Navidad con los Fernández
Escribe Santiago Mazzuchini
Mamá está sentada en la mesa. Su mano izquierda juega revolviendo el maní con chocolate que puso en el plato hondo. Tiene la mano derecha hundida en la cara y con el codo desliza poco a poco el mantel color verde, tipo arbolito de navidad. Yo tengo miedo de que se vaya todo a la mierda, las copas largas, el vitel toné, el matambre, el vino tinto, todo arrastrado por el mantel. Desde la muerte de papá, nunca había puesto una mesa así, tan recargada de comida. Le digo que quizá Fernández se retrasó, pregunto si quiere que lo llame, “no, no creo que venga”. Mi mamá es de esas personas que habla con fuerza. Cuando grita o tiene ganas de decir algo, uno siente como si estuviera frente a un parlante con AC/DC sonando. Pero ahora está apagada, aunque el tipo hace rato que no viene por casa. Papá siempre decía, esta mierda de la navidad sirve para que uno se acuerde de todos los que no aparecieron durante el año, incluso de los que te garcaron.
Son las diez de la noche, el ruido de los cohetes se confunde con los tiros, agarro los platos para empezar a comer. Arrancamos por el matambre. Me sirvo vino, a mi mamá le doy agua para que tome su pastilla. Suena el timbre, me levanto. Es Fernández, le grito a mi vieja desde la cocina. Apenas vuelvo al comedor, veo que sale despedida de la silla, se acomoda la pollera larga floreada, se pone los zapatos negros con medio taco que tenía tirados bajo la mesa y se estira un poco la remerita de manga corta. Me dice que quiere ir al baño a arreglarse. Yo no quiero abrirle a Fernández. Le digo por el portero que espere, que ya baja mamá. Tomo un trago de vino y me siento a esperar. No pasan más de tres minutos, mamá por el pasillo corriendo, vuelve sobre sus pasos y agarra las llaves de la mesita de vidrio que está entre los sillones y la mesa principal.
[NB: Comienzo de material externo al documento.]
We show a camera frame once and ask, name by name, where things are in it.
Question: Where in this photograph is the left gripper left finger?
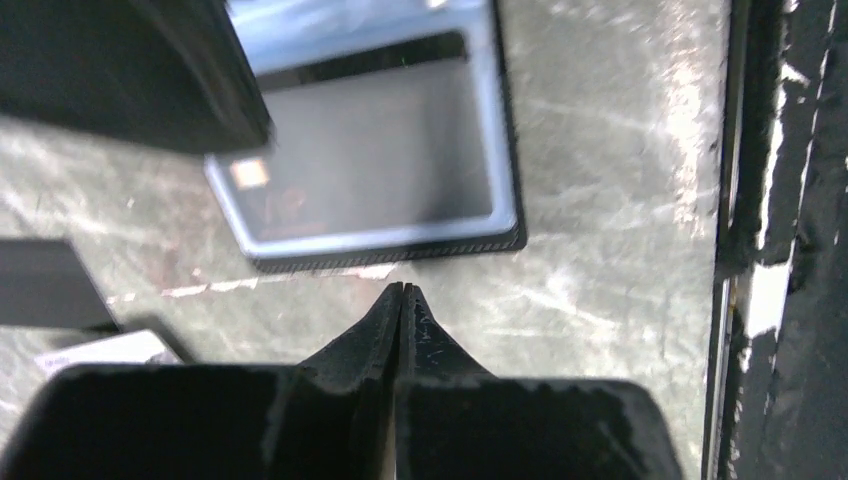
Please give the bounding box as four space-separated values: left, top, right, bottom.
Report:
1 283 403 479

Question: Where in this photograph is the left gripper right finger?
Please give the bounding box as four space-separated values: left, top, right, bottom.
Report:
396 285 683 479

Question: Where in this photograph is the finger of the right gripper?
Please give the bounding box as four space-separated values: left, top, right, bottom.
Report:
1 0 271 154

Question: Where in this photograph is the black leather card holder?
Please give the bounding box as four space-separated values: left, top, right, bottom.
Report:
204 1 527 273

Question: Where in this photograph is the black VIP credit card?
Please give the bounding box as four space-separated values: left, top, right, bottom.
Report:
225 56 495 243

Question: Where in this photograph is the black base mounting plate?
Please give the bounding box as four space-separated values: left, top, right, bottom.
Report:
701 1 847 479

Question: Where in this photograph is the loose black card left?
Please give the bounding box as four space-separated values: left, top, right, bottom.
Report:
1 239 119 333
Escucho el ruido de la puerta del ascensor. Las voces se acercan, se oye una tercera voz. Lleno mi segunda copa de vino y tomo aliento para recibir al desconocido. Ruido de llaves. Aparece mamá, atrás lo veo a Fernández, con un traje blanco ridículo, parece Don Johnson en División Miami. El tercero, es en realidad una tercera. La veo y casi se me cae la copa. Verónica, con un vestido azul hermoso, pegado al cuerpo. Siempre me gustó su pelo lacio, oscuro y brilloso. Me mira con sus ojos color miel, no puedo evitar levantarme a saludarla. Don Johnson se me interpone y me da la mano, me mira fijo, como si supiera todo lo que pienso de su hija. Vero me abraza y mira de reojo a su papá, que ya está sentado sirviéndose vino mientras charla con mamá. Me da un beso, casi en la comisura de los labios, como ese día que salimos por primera y única vez. Fernández le clava la mirada, ella se dirige hacia él y se sienta a su lado. Comienzan a hablarse al oído.
Voy al baño a mojarme la cara, el vino empezó a pegarme un poco. La cara frente al espejo, me veo medio ojeroso. Pienso en la mirada de Fernández cuando me saludó, empiezo a creer que quizá se enteró que salí con su hija. En ese caso yo sería el culpable de que no viniera más a casa, y de que casi no venga hoy. Pobre mamá, que malo que soy, justo a la hija de Fernández. Seguramente el tipo discutió con Vero, quizá lo supo todo el tiempo y explotó hoy y de ahí que hayan tardado tanto en venir. Puede que ella lo haya acompañado por miedo a que me haga algo. Decido dejar de maquinar y me mojo la cara y el pelo.
Vuelvo a la mesa, Vero me mira y sonríe. Mamá parece una nena que ya abrió el regalo de navidad y le dieron lo que pidió. Fernández se prende un toscano, clava los ojos en su hija, luego me mira. Parece un faro que va y viene. Yo no sé de qué disfrazarme, de Papa Noel, sí claro. Me iría a repartir regalos, pero no con renos sino con mi Renault. Esos chistes de papá, en situaciones incómodas siempre me vienen a la cabeza.
Se hicieron las doce y brindamos. Abrazo con Vero, quizá por un encuentro más este año. Se lo digo al oído y se ríe. Mamá me agarra los dos cachetes, como si tuviera doce años. Me da dos besos, uno en cada mejilla. Fernández me abraza y me da unas palmadas, el acto de falsedad más grande de la noche. Como en todos los brindis de navidad, siempre hay que saludar a algún pelotudo.